Exodus within Borders: The Uprooted who Never Left Home

In 1998, our EPIIC colloquium/symposium year was Exodus and Exile in which we had dedicated that year to the least protected refugees, IDP’s and worked closely with Roberta Cohen and Francis Deng. Our professional workshop that year was Emerging Issues in Complex Humanitarian Emergencies: What Works and What Does The Future Hold in Bosnia, Kosovo, the Great Lakes, and North Korea? . The 1998 Institute’s Dr. Jean Mayer Award for Global Citizenship was given to Francis Deng.

By Roberta Cohen and Francis M. Deng

According to the United Nations, since October 7, 1.9 million Gazans—representing 85 percent of the strip’s population—have been forced to flee their homes, but remain trapped in the Gaza Strip. Their plight contributes to the growing number of internally displaced persons (IDPs) across the globe. Amid war and conflict, climate-related disasters, and other humanitarian crises, tens of millions of people each year flee their homes to escape danger—but the majority of them never cross international borders. According to the Geneva-based Internal Displacement Monitoring Centre, 2022 saw a record 71.1 million internally displaced people, more than double the number in 2012.

“These displaced persons are at the greatest risk of starvation, have the highest rates of preventable disease, and are the most vulnerable to human rights abuses,” Roberta Cohen and Francis Deng wrote in a 1998 essay. Deng, a Sudanese diplomat, served as the first Representative of the UN Secretary-General on IDPs, and, from 1994 to 2004, Cohen served as his senior adviser. Together, they helped put the plight of IDPs on the international agenda. 

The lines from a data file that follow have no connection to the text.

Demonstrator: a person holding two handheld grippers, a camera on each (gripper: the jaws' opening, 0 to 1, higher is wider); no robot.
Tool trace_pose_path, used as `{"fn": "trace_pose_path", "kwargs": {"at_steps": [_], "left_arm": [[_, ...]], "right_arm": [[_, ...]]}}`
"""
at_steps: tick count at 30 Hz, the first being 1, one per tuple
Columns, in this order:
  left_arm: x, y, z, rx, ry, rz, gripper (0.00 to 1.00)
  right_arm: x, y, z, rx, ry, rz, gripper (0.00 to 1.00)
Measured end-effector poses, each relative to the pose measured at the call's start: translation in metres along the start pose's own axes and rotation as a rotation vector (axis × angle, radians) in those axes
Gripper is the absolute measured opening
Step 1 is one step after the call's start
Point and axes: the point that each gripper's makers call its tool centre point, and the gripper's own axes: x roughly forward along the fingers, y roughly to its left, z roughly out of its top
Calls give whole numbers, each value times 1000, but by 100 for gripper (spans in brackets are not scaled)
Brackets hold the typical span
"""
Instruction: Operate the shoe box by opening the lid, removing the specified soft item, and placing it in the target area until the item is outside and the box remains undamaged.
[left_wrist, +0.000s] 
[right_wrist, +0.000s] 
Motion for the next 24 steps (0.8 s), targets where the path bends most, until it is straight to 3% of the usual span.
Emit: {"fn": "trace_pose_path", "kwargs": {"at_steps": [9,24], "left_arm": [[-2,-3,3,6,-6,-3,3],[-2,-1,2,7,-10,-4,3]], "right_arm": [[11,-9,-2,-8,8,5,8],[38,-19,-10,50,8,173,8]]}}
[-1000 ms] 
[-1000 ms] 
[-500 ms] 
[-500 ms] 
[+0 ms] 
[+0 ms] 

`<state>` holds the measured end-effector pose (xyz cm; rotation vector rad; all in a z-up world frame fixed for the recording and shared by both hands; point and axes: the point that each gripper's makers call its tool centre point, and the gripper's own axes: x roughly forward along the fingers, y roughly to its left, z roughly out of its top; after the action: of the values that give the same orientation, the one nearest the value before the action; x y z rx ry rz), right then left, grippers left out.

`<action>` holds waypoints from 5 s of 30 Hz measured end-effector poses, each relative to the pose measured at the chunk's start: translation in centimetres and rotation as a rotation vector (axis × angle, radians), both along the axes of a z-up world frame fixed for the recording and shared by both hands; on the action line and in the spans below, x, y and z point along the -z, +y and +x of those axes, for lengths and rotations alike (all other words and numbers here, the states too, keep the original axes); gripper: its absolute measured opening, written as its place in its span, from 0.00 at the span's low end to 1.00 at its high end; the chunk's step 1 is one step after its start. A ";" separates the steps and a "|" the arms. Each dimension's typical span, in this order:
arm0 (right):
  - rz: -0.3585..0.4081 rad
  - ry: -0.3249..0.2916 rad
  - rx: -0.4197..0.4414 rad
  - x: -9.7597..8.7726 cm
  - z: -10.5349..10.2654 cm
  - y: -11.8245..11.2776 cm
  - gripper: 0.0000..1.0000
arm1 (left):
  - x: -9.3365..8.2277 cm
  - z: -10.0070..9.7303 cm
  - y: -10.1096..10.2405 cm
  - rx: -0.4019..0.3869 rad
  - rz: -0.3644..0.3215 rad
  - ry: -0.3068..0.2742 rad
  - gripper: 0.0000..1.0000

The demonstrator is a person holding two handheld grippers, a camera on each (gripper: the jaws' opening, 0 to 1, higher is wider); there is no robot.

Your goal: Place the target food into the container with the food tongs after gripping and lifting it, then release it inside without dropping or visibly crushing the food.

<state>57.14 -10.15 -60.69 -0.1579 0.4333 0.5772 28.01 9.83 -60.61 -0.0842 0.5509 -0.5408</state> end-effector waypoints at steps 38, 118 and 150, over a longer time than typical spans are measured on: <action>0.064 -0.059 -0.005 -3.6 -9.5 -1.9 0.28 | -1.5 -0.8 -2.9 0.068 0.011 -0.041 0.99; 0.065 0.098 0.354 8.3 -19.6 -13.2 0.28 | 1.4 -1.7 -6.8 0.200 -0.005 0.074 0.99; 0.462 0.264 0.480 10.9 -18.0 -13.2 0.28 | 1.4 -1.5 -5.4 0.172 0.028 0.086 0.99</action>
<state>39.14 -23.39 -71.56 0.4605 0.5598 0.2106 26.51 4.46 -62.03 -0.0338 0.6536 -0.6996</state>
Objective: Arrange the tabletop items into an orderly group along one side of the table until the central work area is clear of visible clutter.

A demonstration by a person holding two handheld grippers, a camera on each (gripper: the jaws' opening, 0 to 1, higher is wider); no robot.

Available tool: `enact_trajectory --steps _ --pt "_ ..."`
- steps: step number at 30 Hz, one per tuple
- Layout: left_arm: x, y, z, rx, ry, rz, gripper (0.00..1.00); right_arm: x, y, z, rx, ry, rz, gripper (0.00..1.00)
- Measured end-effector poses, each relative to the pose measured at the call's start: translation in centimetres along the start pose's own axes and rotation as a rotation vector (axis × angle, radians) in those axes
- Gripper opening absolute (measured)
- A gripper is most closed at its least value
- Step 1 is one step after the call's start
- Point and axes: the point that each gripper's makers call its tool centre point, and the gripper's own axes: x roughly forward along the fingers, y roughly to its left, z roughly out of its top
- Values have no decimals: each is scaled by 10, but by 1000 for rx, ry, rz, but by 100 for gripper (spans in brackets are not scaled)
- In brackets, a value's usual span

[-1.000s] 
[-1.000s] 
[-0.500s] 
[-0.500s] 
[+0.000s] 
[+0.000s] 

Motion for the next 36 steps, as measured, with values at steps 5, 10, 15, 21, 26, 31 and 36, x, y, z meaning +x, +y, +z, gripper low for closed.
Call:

At the time of writing, there were roughly 20 million internally displaced people worldwide, but Cohen and Deng could see that this phenomenon was quickly becoming “the newest global crisis.” And this catastrophe was unfolding under the world’s nose. Unlike refugees, who had a system—however dysfunctional—of international protection and assistance, “those forced from their homes who remain under their government’s jurisdiction are not covered by any international arrangements.” Cohen and Deng argued that when a state failed to provide protection and assistance to its citizens, the international community was obligated to act—even if it meant setting aside principles of sovereignty and noninterference. 

Today, the number of IDPs continues to skyrocket, but there is more attention to them at the international level. “The steps taken over 25 years to address their plight must not only be recognized but built upon with urgency,” Cohen wrote in a recent email to Foreign Affairs. In 1998, Cohen and Deng called for “strategies to prevent genocide and other crimes against humanity that lead to displacement.” And Cohen says that this is still what is missing today. There “is too little attention to the political settlements needed to resolve the disputes and inequities at the heart of conflicts causing displacement,” she wrote. “What conflict and displacement cry out for, and for which there is no substitute, are political solutions and reconstruction plans to help reintegrate displaced populations in accord with human rights and humanitarian norms.”